Momma,
First off, I want to say sorry. Sorry for the times I did not listen, for the times we fought, and for the times I was just annoying. I know there were times I did not do what you would have liked and let you down. All I have wanted to do is to make you proud, and it hurts knowing there were, and will be more, times I let you down. I am sorry for not always giving you back what you deserve for everything you have for me. I know there were nights you wished I would just stay in to have dinner or to just hang, and I’m sorry that I chose friends over you during those times. Going to college has opened my eyes and has shown me how truly blessed I am to have a mom like you. I’m sorry it took me this long to realize how much I really need you.
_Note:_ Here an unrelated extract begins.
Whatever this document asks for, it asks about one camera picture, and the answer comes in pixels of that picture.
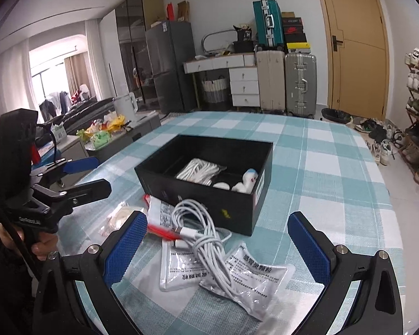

Secondly, I want to say thank you. I could write ten pages just thanking you for everything you have done, but I will highlight a few of the many. Thanks for dealing with my ridiculously busy schedule between school, church, dance, and anything else I got into. I know there were times you may have just wanted to stay home, or go hang out with your friends, so thank you for allowing me to do the activities I wanted to. Thank you for dealing with my drama as if it is your own; being there for me when I need you most. You always make me feel better and remind of the important things in life, and I do not know where I would be if you did not help me through my hardest pains. Thanks for getting me through my stress. I know I am not the most pleasant person when my school anxiety takes over, or when I have been hurt and I just want to shut people out. You always know when something is getting me down. Thanks for always pushing me to be my best. You believe in me when I do not believe in myself. Whether it is with school or dance or whatever, you support me through it all. Since I am someone who puts themselves down and is way too hard on themselves, it is nice to know I will also have you and your support by my side, whether to build me up or help me when I stray from the right path. That is one of the most important things a girl could ask for.
Lastly, and arguably the most important, I want to say I love you. I know I do not say it near enough. There is no greater love than the love of a mother, and you do it selflessly; the least I could do is tell you I love you. Being a mom is one of the hardest jobs, but somehow you make it look easy. You are a momma superhero. I know you have sacrificed a lot to be a mother of three, and there are not enough words or money in the world to express my gratitude for that. No matter how old I get or how distant I may get, I will love you forever and will appreciate everything you have done, and will do, for me, and please do not ever forget that.
I know a short letter is not even close to what you deserve, nor does it completely capture my appreciation and love for you, but just know you are one of the best mommas a girl could ask for. While there at times I get frustrated with you and you with me, I know God gave me you as a momma for a reason and I would not change a thing. I know I will mess up in the future, and I will take you for granted, but one thing that will never change is my love for you.